En los días siguientes exploró las tiendas de la calle Mese y el mercado de especias, repleto de perfumes intensos y aromáticos y de vivos colores. Habló con los venecianos del barrio, escuchó las bromas y las discusiones. En Venecia la mayoría de las riñas tenían que ver con el comercio; aquí eran acerca de la religión, de la fe frente al pragmatismo, de la conciliación frente a la lealtad. Algunas veces participaba en ellas, pero más para formular preguntas que para expresar opiniones.

No fue hasta la tercera semana cuando se aventuró más lejos, hasta lo alto de las colinas y las viejas calles de la periferia, donde encontró las siniestras marcas del fuego en las piedras y de tanto en tanto escombros y malas hierbas allí donde a principios de siglo había habido hogares, y por primera vez en su vida sintió vergüenza de ser veneciano.

Hubo una casa en concreto que captó su atención y se quedó mirándola bajo la lluvia, mientras el agua le resbalaba por la cara y le aplastaba el pelo.
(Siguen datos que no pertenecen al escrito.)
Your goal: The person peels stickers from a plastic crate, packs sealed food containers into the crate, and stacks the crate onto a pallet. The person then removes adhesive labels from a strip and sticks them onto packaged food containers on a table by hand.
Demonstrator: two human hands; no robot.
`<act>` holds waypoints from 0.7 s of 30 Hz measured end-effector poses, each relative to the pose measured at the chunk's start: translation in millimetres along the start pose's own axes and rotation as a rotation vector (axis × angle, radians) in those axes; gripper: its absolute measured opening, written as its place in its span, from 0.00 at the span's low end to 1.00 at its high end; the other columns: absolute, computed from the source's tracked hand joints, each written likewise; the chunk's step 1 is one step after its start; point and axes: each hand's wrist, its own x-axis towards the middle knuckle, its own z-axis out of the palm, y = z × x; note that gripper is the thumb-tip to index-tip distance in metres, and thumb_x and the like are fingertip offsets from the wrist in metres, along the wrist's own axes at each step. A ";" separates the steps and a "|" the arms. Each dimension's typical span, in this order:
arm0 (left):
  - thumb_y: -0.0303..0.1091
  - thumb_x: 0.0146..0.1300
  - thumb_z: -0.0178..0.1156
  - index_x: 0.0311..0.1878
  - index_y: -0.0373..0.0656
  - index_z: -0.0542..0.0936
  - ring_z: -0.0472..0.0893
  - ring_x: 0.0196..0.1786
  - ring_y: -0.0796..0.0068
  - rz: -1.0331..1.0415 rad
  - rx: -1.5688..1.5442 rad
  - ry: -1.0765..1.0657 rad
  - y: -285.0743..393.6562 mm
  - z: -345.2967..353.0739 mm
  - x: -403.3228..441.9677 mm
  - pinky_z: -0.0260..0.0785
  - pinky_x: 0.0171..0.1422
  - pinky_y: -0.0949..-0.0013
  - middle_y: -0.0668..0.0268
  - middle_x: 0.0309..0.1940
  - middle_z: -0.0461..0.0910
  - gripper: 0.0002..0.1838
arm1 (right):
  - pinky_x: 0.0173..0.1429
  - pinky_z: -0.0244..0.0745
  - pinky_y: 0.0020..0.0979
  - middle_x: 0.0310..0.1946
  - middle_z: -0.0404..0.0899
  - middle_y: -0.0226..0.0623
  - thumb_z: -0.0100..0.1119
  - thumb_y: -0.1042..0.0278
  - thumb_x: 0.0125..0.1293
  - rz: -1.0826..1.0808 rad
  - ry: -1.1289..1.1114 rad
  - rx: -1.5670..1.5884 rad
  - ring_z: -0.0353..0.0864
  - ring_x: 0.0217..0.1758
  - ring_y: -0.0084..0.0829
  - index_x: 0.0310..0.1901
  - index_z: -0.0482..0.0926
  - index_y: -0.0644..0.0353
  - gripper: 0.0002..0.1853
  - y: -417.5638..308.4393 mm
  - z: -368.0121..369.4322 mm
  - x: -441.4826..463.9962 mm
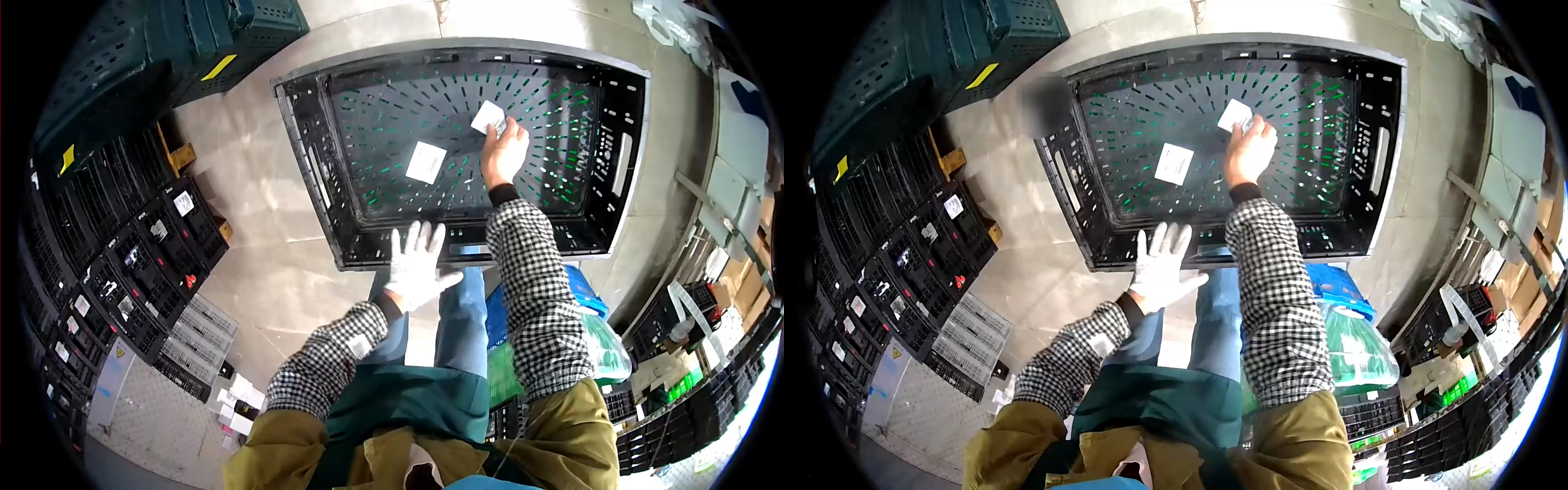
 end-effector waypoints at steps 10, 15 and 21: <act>0.35 0.63 0.42 0.73 0.53 0.53 0.52 0.75 0.68 0.027 0.117 0.036 -12.8 42.8 2.2 0.33 0.76 0.47 0.71 0.73 0.56 0.32 | 0.45 0.74 0.40 0.33 0.78 0.42 0.58 0.64 0.60 0.245 -0.125 -0.020 0.79 0.39 0.44 0.34 0.77 0.58 0.07 5.9 17.7 15.7; 0.37 0.62 0.48 0.73 0.50 0.53 0.52 0.75 0.66 0.083 0.169 -0.002 -17.9 44.3 2.7 0.34 0.77 0.48 0.67 0.72 0.56 0.34 | 0.43 0.74 0.40 0.30 0.76 0.41 0.59 0.63 0.59 0.115 -0.004 -0.026 0.78 0.37 0.44 0.33 0.77 0.57 0.07 7.9 9.7 11.6; 0.41 0.55 0.59 0.72 0.49 0.54 0.56 0.74 0.64 0.147 0.106 0.023 -23.0 48.1 1.7 0.38 0.76 0.48 0.64 0.70 0.60 0.42 | 0.40 0.73 0.40 0.29 0.75 0.42 0.56 0.70 0.61 -0.138 -0.112 -0.038 0.77 0.36 0.43 0.33 0.72 0.58 0.04 12.3 1.5 16.0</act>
Tenía una pintura desvaída, en un mural, que representaba a una mujer con su hijo en brazos. Cuando la ciudad fue destrozada y quemada su madre aún no había nacido, pero seguramente se habría parecido a ella, joven y esbelta, con una túnica bizantina y un niño en el regazo, orgullosa, delicada, sonriendo al mundo.